Great Design Plant: Blanket Flower Brings Year-Round Cheer

Great Design Plant: Blanket Flower Brings Year-Round Cheer

A merry, native wildflower, blanket flower brightens America’s wild areas from sea to shining sea — from the balmy beach dunes of South Florida into the Rocky Mountains, all of the way through Canada into Alaska.

You could not ask for much more in a native plant, either. Blanket flowers attract butterflies and other pollinators, their heavy taproot makes them exceedingly drought tolerant, and they withstand both extreme cold and extreme heat, in addition to salty beachfront conditions. If you have already experienced this year’s first frost, add blanket flower in your container garden now for a festive announcement; store seeds and plant them in the spring garden to get blooms in precisely the exact same year. Gardeners in warm-winter climates can plant them in the ground now and appreciate flowers for most of the year.

Botanical names: Gaillardia x grandiflora (hybrid of Gaillardia pulchella and Gaillardia aristata)
Common names: Blanket flower, Indian blanket, firewheel
Resource: Hybrid of 2 species that occur across North America
Where it will grow: Hardy to -40 degrees Fahrenheit (USDA zones 3 to 10; find your zone) in well-drained soil
Water requirement: Drought tolerant once established
Light requirement: Partial shade to full sun
Mature size: as many as 2 feet tall and broad
Benefits and tolerances: Native; attracts birds, bees and butterflies; drought tolerant; blooms throughout the year and makes an excellent ground cover
Seasonal attention: Blooms from spring into fall, or throughout the entire year in mild climates
When to plant: Plant container blanket blossoms in the ground anytime before frost; plant seeds in spring and enjoy the blooms in container gardens for a festive fall announcement.

Jeffrey Gordon Smith Landscape Architecture

Distinguishing traits. The blanket flower you are likely to watch offered for sale is Gaillardia x grandiflora, a hybrid of two indigenous American species from other surfaces of the nation, G. pulchella and G. aristata. Gaillardia pulchella grows naturally across most of eastern and central North America, easily adapting to areas, forest clearings and even sand dunes. Gaillardia aristata is its southern counterpart and grows anywhere from the hot deserts in Mexico into the frigid Canadian Rocky Mountains. Whatever the species or cultivar, however, they all go by the same common names: firewheel, blanket flower and Indian blanket.

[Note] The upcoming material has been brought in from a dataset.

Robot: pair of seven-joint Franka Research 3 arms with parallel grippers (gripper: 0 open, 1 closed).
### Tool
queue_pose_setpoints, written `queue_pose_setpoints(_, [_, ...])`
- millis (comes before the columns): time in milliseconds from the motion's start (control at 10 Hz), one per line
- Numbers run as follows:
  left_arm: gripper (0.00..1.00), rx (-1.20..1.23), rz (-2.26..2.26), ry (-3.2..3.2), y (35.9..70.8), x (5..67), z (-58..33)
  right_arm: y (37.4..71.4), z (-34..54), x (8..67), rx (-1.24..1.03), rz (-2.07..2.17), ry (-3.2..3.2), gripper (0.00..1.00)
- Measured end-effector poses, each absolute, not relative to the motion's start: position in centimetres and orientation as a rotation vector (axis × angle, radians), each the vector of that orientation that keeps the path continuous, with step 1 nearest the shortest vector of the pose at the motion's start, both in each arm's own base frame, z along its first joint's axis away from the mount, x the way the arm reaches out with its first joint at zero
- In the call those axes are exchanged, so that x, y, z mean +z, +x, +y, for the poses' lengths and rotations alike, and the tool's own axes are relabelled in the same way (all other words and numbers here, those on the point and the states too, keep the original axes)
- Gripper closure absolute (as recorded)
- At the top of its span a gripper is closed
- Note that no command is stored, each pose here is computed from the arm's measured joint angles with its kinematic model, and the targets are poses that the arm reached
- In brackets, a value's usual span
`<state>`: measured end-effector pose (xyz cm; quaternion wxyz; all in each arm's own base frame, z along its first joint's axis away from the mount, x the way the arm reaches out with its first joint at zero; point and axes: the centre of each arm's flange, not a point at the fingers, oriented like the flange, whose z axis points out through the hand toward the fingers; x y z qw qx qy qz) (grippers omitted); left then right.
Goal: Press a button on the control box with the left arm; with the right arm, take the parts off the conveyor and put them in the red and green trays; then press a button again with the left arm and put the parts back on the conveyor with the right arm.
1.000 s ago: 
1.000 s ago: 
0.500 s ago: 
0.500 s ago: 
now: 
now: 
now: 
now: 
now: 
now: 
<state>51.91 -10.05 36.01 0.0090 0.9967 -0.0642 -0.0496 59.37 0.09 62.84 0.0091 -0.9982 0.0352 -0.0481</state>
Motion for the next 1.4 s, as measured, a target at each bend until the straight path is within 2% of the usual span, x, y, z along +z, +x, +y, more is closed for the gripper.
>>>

To make matters more complex, blanket flower selections come in a multitude of colours and patterns, blurring the lines between yellow and red in endless ways. Some, such as ‘Fanfare’, have tightly rolled burgundy petals that flare out at the tips in an explosion of bright golden colour. ‘Arizona Apricot’ (Gaillardia x grandiflora ‘Arizona Apricot’, zones 3 to 10) seems to have sunsets painted onto its blossom in a soft gradation from orange to yellow, appearing much lighter and more subdued compared to the more-flamboyant selections. Other cultivars are notable due to their habits. ‘Goblin’ (Gaillardia x grandiflora‘Goblin’, zones 3 to 10) is a rainbow selection with a clean shape and tight clusters of blooms on short stems, but its own fat petals of orange and crimson are anything but modest.

The best way to utilize it. Use blanket flower as a durable ground cover, let it reseed and multiply in naturalistic prairie gardens, or just enjoy it as a perennial on your flower beds. Since cultivars are available with striped flowers colored from yellow to crimson and burgundy, you are sure to find a choice that fits in with your garden’s color scheme.

Hummingbirds are drawn to the nectar, and songbirds love the nutritious seeds (they’re related to sunflowers, after all), so resist the urge to deadhead the spent blossoms. The plant will continue to blossom while birds line up to your buffet.

Planting notes. Most nursery selections are ready to plant and be abandoned to their own devices, but taller selections can gain from staking to keep the tall flowers from flopping over.

Blanket blossoms don’t like thick clay soil, nor do they perform well with wet feet or too much shade. Nevertheless, they could withstand just about anything else nature throws their way and really perform better under conditions that many other perennials and annuals can’t handle. If your blanket flower isn’t performing well, try moving it into an even more peculiar spot in the backyard, with bad soil, sand, heat and intense sunlight.

Plants grown in containers could be successfully overwintered indoors if they’re given a sunny place, but the easiest way to store them is to allow the seed heads grow, then harvest the seeds and plant them for blossoms within months.